Interpretive Summary: To establish the recommended daily intake of a nutrient for a given age group, scientists often first find out how much of that nutrient is consumed by that age group on a regular basis. There is a need to establish the recommended daily intake of boron because that element is known to influence the way the body uses energy sources. We determined the amount of boron in the 200 foods most commonly eaten in the United States. Milk and milk products, juices and beverages were the largest contributors to dietary boron. Our calculations indicate that toddlers (2 years old) eat approximately 550 ug of boron every day and mature males (60-65 years old) eat approximately 883 ug (0.88 mg) per day. If we adjust for differences in body weight, toddlers consumed about 3.7 times more boron than mature males. Adolescent females consume the least amount of boron when adjustments are made for body weight.

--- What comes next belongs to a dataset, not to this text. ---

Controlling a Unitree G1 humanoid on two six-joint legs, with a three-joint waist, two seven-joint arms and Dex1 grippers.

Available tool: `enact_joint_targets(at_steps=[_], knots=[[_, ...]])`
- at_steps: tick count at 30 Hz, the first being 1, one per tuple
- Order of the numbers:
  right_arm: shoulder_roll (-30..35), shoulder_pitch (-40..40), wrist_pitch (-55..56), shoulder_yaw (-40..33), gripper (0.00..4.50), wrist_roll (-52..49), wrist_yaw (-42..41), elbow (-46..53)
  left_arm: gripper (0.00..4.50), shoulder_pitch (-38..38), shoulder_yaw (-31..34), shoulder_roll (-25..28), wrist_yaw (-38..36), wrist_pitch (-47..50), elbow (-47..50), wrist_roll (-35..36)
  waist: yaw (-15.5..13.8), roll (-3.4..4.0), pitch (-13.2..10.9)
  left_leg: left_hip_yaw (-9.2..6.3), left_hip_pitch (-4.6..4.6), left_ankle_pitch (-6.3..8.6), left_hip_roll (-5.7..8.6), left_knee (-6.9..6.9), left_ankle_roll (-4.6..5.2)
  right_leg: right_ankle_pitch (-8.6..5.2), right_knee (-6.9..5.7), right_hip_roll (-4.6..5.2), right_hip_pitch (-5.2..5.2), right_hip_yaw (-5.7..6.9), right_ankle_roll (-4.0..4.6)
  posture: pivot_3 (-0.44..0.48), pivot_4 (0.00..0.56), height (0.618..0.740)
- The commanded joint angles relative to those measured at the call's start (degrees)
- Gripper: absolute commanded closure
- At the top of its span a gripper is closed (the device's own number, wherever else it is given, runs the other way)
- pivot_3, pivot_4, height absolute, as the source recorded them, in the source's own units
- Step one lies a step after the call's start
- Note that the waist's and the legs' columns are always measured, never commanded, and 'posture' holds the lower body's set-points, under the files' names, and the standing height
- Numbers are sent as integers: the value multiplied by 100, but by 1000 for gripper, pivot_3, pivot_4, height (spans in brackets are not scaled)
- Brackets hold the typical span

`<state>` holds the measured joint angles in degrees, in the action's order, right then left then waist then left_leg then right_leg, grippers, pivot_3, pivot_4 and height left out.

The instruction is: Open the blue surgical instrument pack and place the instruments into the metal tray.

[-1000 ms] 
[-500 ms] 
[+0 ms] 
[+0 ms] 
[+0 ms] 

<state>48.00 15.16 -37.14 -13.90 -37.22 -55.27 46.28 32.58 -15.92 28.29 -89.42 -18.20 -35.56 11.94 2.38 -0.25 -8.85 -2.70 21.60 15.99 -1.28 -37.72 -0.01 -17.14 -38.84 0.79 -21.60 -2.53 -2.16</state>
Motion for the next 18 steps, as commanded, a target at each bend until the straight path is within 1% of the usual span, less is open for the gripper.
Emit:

Technical Abstract: Knowledge of daily boron intakes will assist in establishing boron requirements and elucidating the metabolic role of boron in humans. Boron concentrations in commonly consumed foods were utilized to approximate the boron intake of selected United States (US) populations. Triplicate food samples were digested at low temperatures with 16M HNO3 and 30% H2O2 and analyzed by inductively coupled argon plasma spectroscopy (ICP). Milk and dairy products, juices and beverages were the largest contributors to dietary boron. Total boron content of average daily diets ranged from 548 ug for toddlers (2 yr old) to 883 ug for mature males (60-65 yr old), excluding tap water contributions. When adjusted for body weight, toddlers consumed 3.7 times more boron than mature males and consumed the diet with the highest boron density (1.8 ug/kJ [0.43 ug/kcal]). Adolescent females consumed a diet with the lowest boron density (1.12 ug/kJ [0.26 ug/kcal]). Food boron concentrations applied to diet records (1,020 ug/d) and ICP analysis of the corresponding food composites (1,170 (g/d) were comparable (p>0.05). Current estimations of boron in US diets are consistent with reports in the literature confirming that normal adult daily boron intakes are approximately 1 mg.